**What you should do:**
Go through the records underneath and count the lines that include the string "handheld". Give nothing but the number.

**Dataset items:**
┌──

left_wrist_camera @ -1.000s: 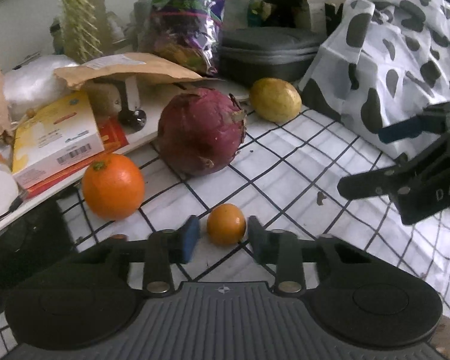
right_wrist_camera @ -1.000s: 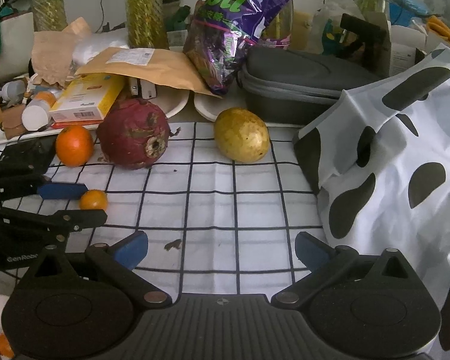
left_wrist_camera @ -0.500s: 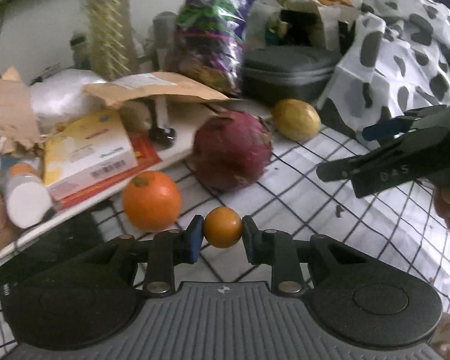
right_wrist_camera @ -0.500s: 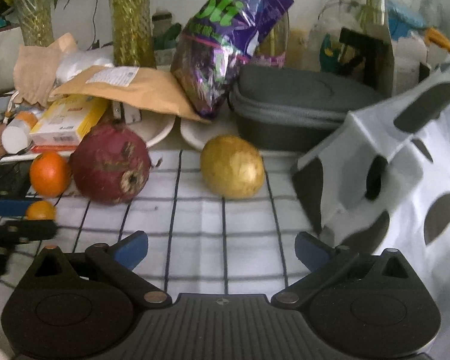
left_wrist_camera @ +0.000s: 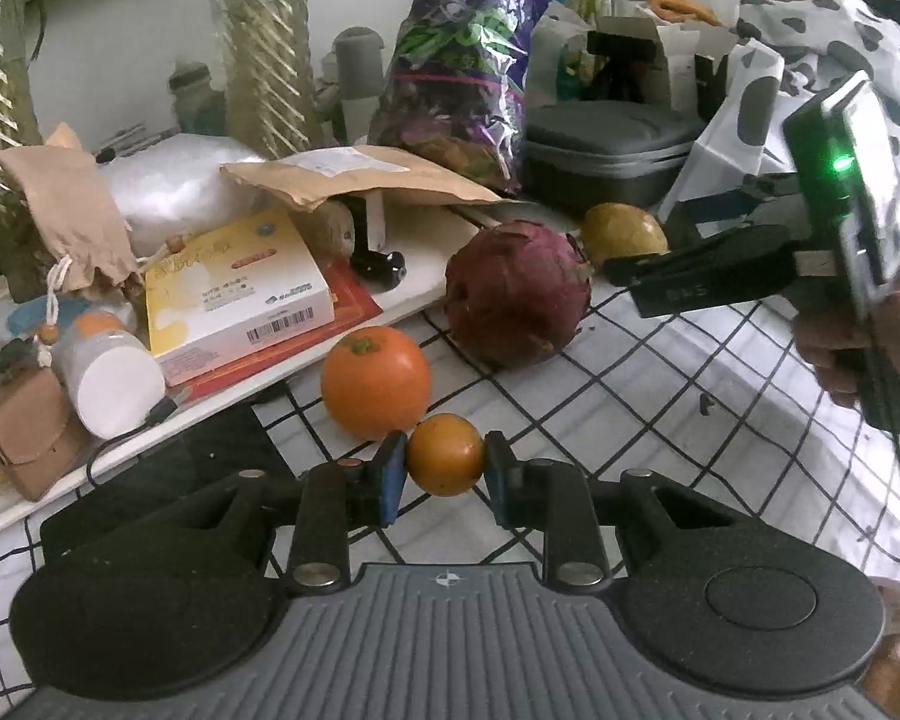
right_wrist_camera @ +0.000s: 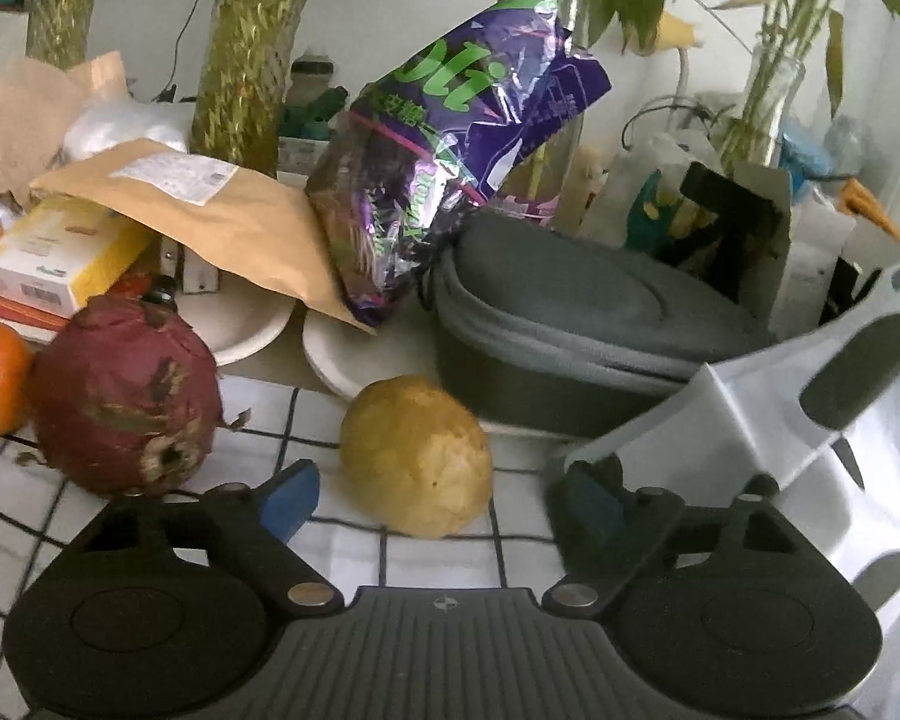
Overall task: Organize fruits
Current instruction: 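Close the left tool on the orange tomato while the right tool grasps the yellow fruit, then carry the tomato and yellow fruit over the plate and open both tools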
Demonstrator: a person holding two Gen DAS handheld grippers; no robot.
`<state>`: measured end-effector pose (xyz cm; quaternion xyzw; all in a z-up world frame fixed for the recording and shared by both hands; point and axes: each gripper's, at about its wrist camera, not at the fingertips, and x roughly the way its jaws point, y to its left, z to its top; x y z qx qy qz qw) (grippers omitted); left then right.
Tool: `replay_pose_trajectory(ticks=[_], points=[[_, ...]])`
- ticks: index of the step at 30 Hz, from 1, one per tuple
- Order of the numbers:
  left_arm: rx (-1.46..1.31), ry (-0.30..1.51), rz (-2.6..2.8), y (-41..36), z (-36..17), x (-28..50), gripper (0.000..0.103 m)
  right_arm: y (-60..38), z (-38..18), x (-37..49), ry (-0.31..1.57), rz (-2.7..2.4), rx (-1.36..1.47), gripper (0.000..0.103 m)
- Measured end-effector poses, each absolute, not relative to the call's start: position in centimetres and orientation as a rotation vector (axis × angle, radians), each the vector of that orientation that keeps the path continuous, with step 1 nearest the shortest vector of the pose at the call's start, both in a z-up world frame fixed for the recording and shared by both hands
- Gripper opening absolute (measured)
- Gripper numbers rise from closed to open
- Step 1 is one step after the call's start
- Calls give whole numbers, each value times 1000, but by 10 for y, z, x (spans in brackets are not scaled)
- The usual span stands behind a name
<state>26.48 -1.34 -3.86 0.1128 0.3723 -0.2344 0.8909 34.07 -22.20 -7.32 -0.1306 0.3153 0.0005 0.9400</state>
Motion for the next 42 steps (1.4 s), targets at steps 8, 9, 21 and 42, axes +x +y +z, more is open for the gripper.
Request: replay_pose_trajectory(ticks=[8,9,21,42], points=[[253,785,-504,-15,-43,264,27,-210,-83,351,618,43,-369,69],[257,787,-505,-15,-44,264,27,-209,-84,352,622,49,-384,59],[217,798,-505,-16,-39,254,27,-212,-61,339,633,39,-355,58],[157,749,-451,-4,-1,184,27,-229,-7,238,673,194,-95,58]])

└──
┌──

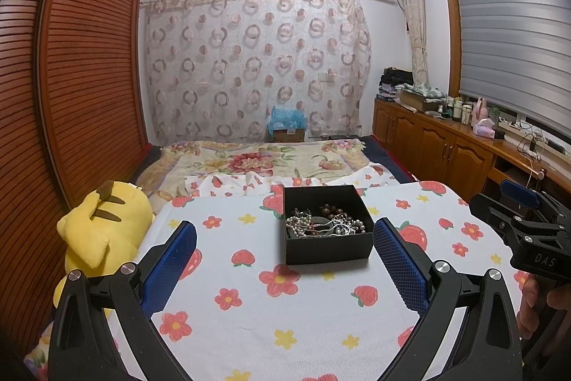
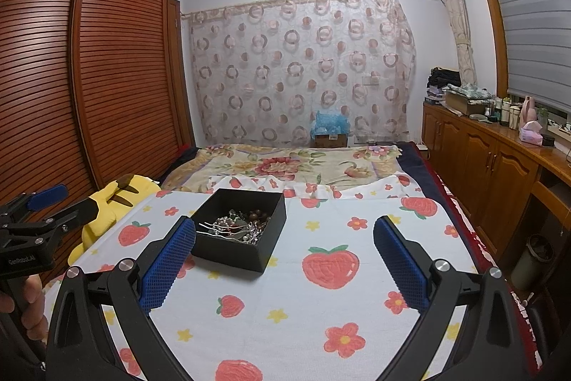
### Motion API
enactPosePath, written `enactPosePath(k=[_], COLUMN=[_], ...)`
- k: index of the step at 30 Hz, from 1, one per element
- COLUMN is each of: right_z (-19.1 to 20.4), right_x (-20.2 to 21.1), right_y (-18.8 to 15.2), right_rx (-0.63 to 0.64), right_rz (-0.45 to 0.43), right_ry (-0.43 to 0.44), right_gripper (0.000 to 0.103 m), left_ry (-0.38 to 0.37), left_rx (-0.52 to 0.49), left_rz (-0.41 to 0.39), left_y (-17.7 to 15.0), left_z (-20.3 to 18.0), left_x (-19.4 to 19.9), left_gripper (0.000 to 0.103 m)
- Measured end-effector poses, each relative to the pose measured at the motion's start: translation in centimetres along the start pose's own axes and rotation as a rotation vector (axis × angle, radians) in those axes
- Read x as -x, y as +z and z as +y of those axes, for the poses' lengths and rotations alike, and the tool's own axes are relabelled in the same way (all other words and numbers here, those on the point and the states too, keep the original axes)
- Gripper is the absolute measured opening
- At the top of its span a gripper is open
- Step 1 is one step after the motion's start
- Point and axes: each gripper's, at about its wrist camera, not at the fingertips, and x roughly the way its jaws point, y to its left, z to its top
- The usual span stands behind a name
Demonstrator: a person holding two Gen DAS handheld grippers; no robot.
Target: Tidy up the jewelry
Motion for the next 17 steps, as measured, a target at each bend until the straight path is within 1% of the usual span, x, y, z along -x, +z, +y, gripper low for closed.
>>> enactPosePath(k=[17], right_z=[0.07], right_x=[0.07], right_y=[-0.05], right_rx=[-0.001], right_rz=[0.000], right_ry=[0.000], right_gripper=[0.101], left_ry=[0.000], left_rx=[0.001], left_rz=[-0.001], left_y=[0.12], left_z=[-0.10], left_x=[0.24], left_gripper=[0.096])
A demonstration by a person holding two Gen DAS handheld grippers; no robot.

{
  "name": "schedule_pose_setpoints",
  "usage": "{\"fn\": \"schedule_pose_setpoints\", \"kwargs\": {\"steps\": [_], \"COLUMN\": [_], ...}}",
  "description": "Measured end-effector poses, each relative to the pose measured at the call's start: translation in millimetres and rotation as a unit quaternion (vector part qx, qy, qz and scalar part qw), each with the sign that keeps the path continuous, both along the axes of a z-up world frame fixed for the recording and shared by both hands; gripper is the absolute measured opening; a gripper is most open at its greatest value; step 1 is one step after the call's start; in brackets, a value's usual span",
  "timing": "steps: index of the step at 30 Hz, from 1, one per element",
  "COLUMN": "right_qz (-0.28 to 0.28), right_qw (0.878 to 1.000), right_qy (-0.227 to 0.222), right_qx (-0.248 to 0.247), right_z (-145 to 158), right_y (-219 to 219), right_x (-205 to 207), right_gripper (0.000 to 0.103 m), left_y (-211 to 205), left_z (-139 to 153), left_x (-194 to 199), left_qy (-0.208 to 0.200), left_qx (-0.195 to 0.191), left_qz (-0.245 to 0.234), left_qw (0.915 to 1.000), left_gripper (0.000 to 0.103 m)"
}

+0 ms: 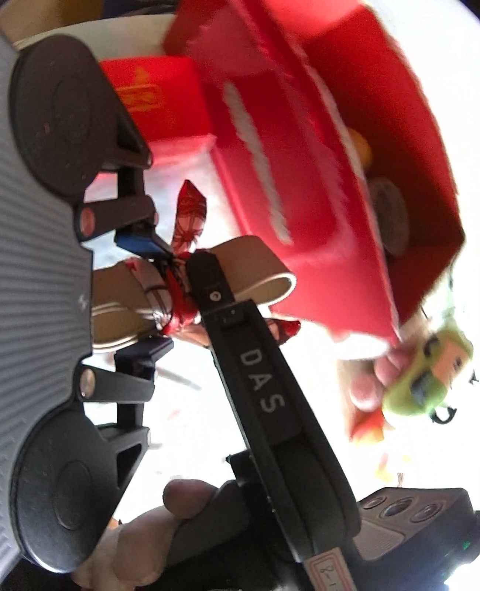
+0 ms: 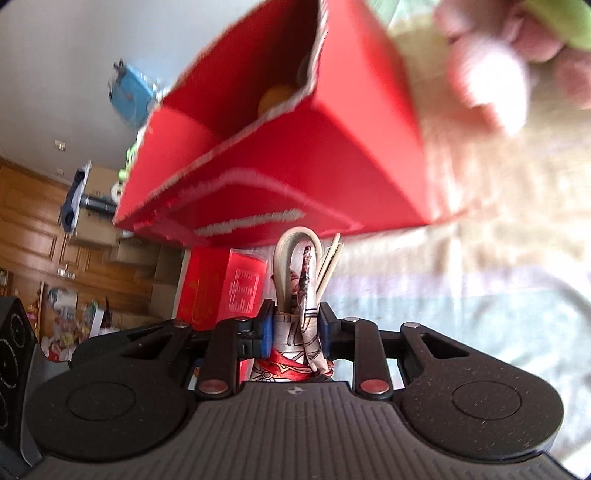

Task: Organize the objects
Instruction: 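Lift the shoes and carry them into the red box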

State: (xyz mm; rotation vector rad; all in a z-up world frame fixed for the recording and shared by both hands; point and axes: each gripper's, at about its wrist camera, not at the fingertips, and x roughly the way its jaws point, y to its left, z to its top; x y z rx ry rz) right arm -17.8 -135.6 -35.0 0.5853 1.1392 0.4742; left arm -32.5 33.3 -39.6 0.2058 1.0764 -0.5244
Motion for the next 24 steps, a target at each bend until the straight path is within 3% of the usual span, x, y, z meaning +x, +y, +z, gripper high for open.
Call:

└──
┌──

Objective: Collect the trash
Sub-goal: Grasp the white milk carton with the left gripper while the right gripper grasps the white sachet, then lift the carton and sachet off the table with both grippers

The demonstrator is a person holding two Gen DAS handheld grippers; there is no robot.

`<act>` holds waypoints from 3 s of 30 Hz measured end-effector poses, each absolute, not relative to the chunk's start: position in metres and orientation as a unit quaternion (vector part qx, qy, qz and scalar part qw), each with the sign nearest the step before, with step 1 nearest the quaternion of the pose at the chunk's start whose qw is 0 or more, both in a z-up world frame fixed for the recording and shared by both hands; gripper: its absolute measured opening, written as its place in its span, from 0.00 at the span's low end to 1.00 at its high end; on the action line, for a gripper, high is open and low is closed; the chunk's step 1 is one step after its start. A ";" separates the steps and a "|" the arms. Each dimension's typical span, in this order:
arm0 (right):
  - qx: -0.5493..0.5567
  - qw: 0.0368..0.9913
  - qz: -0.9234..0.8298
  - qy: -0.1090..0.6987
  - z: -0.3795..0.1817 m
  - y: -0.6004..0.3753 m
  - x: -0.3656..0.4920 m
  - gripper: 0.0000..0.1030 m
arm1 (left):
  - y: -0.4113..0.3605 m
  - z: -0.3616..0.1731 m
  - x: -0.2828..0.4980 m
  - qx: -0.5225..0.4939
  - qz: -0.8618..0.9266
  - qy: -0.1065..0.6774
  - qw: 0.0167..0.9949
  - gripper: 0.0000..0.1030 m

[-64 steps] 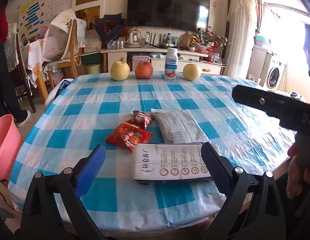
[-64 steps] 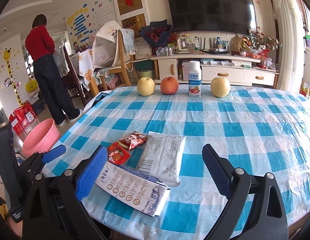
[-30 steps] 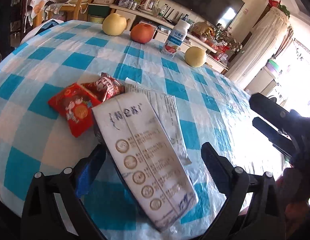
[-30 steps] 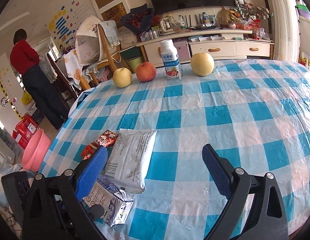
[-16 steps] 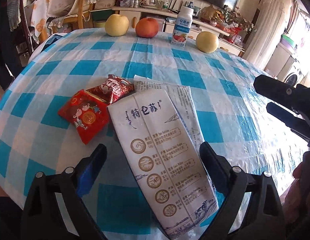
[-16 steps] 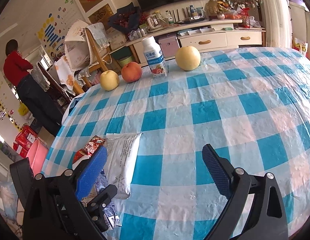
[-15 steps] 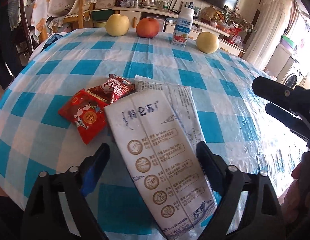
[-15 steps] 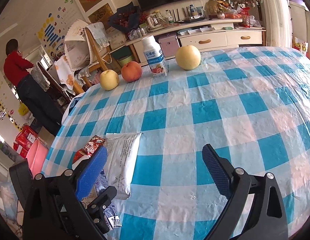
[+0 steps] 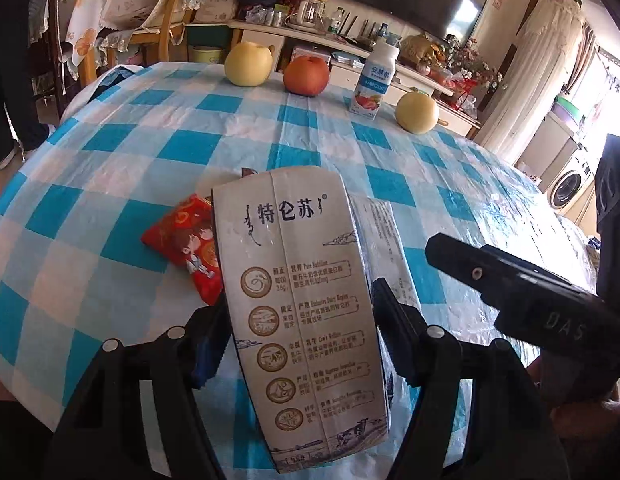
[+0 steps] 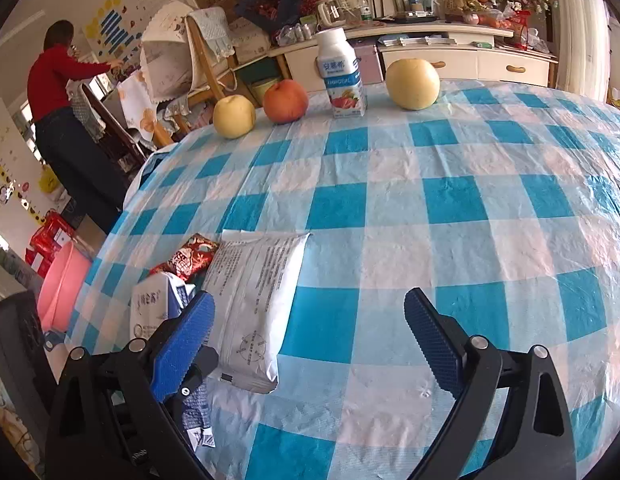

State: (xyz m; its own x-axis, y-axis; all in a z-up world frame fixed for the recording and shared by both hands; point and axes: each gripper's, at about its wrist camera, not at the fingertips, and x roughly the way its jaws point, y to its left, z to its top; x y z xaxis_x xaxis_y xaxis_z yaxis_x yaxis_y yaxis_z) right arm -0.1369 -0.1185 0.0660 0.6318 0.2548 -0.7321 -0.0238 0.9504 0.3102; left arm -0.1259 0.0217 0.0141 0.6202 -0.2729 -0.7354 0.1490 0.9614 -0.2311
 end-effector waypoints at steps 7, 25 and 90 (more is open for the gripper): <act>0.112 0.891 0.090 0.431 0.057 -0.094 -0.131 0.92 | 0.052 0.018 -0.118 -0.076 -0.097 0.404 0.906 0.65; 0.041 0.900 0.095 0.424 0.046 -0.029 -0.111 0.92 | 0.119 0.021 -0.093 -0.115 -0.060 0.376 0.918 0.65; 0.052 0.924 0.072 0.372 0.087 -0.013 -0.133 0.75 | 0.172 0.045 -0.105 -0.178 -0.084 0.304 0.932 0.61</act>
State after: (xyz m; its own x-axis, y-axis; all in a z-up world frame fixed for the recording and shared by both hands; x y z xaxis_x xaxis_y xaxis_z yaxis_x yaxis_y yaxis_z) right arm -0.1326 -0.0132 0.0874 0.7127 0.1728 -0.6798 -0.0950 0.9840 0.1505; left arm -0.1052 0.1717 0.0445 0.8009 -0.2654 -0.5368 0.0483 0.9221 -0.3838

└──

**Task answer:**
4